The acting is outstanding here, especially George Clooney.  He’s one of the most likeable actors working in film today and here he creates a character that is extremely vulnerable and believable.  This isn’t a chest-beating man of action but a professional explorer of the labyrinth of the human mind who finds himself caught in his own emotional and psychological maze and has no idea how to get out.  Jeremy Davis is a lot of fun as he gives his character all of these strange quirks and ways of phrasing his sentences that are quite entertaining and even creepy.  And this is the first movie I recall seeing Viola Davis in and was highly impressed with what I saw.  Miss Davis is one of those handful of actors who are excellent even if the movie they’re in is crappy.  Thankfully, SOLARIS isn’t one of those movies which makes it all the better.

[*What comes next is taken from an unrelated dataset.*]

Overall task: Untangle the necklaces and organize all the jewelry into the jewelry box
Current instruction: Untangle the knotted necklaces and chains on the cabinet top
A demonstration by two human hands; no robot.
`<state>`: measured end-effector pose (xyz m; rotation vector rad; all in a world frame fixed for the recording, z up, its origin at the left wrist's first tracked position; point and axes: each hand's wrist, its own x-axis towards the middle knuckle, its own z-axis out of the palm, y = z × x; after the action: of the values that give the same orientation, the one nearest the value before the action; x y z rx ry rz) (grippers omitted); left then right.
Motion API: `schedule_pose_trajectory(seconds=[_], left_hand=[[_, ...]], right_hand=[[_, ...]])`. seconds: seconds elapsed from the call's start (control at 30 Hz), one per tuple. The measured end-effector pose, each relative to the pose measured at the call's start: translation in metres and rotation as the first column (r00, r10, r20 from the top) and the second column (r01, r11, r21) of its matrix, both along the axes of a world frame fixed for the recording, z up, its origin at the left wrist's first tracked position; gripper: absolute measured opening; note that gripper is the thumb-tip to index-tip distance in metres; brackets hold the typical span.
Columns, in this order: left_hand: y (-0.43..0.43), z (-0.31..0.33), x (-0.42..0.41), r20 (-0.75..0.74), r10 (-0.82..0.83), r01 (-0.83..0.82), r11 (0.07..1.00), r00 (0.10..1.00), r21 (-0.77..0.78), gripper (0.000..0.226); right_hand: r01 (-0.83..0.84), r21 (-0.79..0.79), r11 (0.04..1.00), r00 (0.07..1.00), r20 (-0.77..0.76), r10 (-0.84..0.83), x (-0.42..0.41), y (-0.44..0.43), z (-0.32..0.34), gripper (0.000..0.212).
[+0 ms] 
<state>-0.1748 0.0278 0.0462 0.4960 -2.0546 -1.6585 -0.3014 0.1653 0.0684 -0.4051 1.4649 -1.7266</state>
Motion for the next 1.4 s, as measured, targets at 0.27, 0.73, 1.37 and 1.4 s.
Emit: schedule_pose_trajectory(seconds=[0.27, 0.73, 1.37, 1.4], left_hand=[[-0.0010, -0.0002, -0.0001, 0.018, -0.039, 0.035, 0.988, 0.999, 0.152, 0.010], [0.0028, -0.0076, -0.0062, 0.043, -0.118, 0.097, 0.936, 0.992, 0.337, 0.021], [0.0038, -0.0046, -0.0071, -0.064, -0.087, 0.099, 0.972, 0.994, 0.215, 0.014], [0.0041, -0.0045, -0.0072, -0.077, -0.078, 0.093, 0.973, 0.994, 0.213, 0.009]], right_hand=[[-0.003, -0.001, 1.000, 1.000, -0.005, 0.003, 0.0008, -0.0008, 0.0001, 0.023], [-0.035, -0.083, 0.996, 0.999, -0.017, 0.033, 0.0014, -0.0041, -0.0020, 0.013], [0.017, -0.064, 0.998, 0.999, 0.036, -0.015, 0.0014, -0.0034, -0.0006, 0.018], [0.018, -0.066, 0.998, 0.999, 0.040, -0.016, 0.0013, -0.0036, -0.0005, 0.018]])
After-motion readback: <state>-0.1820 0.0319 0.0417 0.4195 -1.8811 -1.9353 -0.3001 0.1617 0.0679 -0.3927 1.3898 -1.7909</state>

SOLARIS is the real deal.  It’s not an action or horror movie in sci-fi drag.  It deals with issues of life, death, the human heart and the nature of reality in such an intelligently adult manner that I was really surprised at how much I enjoyed it.  If you haven’t seen it I strongly urge you to do so.

PG-13

99 minutes

The Adjustment Bureau

2011

Universal Pictures

Directed and Screenplay written by George Nolfi

Produced by Chris Moore

Based on the short story “Adjustment Team” by Philip K. Dick

There’s nothing I love better than being surprised by a movie.  I’ve seen so many for so many years that I admit I’ve gotten pretty cocky about being able to tell how most movies are going to go about thirty minutes in.  I’m happy to say that didn’t happen with THE ADJUSTMENT BUREAU.  How could I have guessed that a paranoid conspiracy thriller was just a disguise for a love story about the nature of free will?

David Norris (Matt Damon) is a politician from Brooklyn, NY running for the United States Senate.  He’s embraced by the public who love his youth, his energy and his boyish optimism.  None of that helps when an embarrassing incident from his past catches up with him and he loses the election.  It’s when he’s at this darkest moment that he meets Elise Sellas (Emily Blunt) who’s hiding in a stall in the men’s room.  They hit it off to such an amazing degree that David is inspired to go out and give a concession speech that’s better than most victory speeches.

David goes to work for his campaign manager with an eye to make another Senate run a few years down the road and believe it or not, one day while riding the bus to work he sits right down next to Elise.  This despite the best efforts of a group of men who dress like Madison Avenue advertising executives led by Richardson (John Slattery).  They carry small black books whose pages are filled with complicated designs that shift and move on their own.  They have the ability to teleport great distances simply by walking through certain doorways.  They can influence and cause seemingly random events to occur.  They can read minds.  They make cryptic references to ‘The Plan’ and they seem extremely interested in keeping David away from Elise.  Indeed, they go so far as to explain to David who and what they are.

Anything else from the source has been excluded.